You didn't say which operating system you're on...
On Windows, my workflow for burn-in testing harddisks now tends to be:
- Attach the drive as a non-system drive (i.e. attach it as a secondary drive to an existing Windows installation).
- Run Crystal Disk Info or another S.M.A.R.T tool on the drive, record most important stats on paper.
- Format the drive 2-3 times via Truecrypt as a full-disk encrypted volume. This will ensure that the drive gets completely overwritten with random (encrypted) data. Doing this from within Windows sidesteps all issues about some DOS boot disk not seeing large drives, some BIOS'es having problems with large drives, etc.
- Run the S.M.A.R.T tool again, and compare values, especially the number of re-mapped (bad) blocks.
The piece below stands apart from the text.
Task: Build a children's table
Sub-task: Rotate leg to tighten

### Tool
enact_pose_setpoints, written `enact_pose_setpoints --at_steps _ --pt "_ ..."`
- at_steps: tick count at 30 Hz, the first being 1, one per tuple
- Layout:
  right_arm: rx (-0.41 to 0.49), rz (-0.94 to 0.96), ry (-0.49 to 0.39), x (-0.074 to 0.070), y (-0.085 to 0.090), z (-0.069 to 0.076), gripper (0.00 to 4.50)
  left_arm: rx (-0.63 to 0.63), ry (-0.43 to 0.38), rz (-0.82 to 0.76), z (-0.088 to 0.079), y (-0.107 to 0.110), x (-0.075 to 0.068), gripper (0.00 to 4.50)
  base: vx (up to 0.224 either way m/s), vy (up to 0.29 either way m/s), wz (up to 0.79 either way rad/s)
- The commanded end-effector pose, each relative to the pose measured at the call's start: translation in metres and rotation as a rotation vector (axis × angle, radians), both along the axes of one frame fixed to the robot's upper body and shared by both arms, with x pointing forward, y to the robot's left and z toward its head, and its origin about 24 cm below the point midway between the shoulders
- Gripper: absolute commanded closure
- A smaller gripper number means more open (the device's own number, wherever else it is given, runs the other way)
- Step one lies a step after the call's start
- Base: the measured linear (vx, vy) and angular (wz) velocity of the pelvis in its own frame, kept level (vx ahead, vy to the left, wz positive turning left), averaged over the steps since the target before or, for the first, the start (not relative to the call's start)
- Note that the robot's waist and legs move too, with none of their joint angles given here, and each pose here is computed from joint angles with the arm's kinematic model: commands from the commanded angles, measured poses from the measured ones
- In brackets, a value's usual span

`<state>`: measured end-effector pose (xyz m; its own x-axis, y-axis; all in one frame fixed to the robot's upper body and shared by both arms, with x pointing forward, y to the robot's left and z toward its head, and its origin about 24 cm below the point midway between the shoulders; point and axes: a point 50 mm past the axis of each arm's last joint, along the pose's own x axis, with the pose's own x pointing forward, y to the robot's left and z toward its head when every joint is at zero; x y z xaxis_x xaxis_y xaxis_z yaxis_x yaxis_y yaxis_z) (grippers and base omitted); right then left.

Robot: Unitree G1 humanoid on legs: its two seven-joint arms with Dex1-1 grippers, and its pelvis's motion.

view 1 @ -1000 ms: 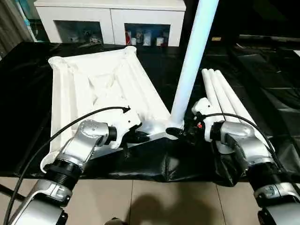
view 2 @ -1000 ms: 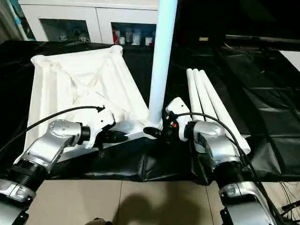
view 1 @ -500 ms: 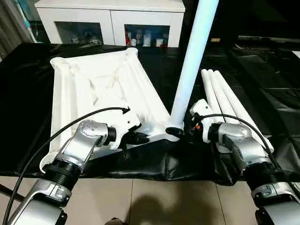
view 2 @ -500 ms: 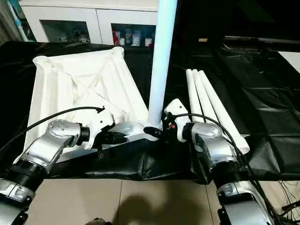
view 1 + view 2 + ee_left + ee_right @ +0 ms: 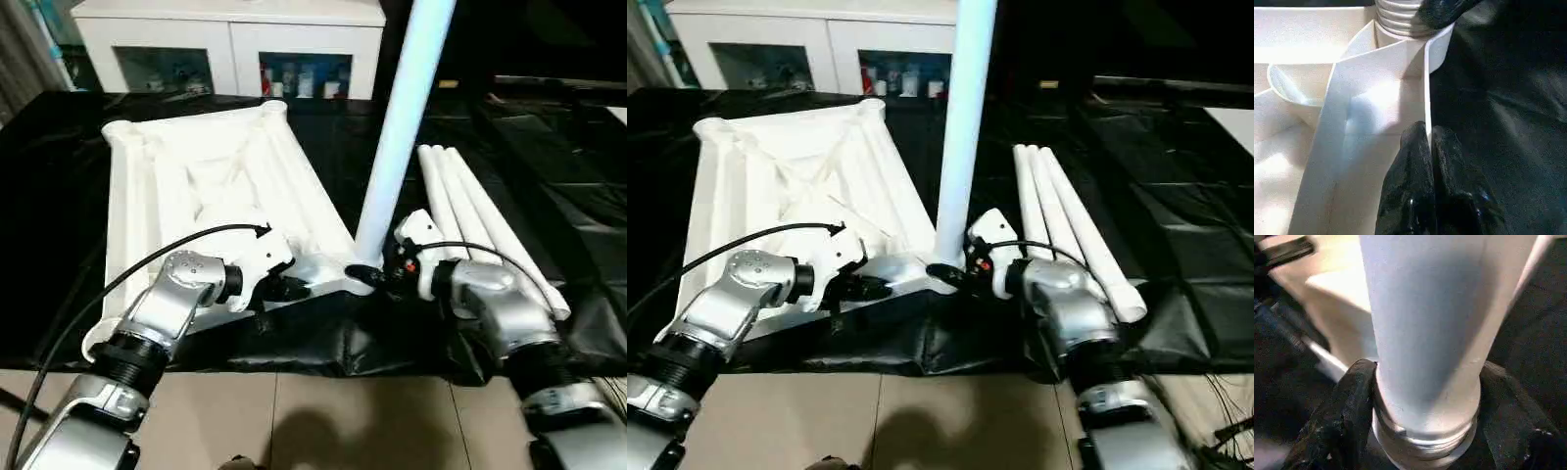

If this is significant, don't use the drive.
For Linux, @Hubert Kario's
badblocks suggestion seems a good one.
You can also use the manufacturer's "drive fitness test" or similar. Most manufacturers have this kind of tool, and it generally contains a long & data-destructive drive test which zero-fills the drive.
On the good side, the manufacturers own tool might provide an error code, which is accepted as grounds for warranty replacement. On the bad side, I just find Truecrypt faster and easier to deal with, and at least as thorough.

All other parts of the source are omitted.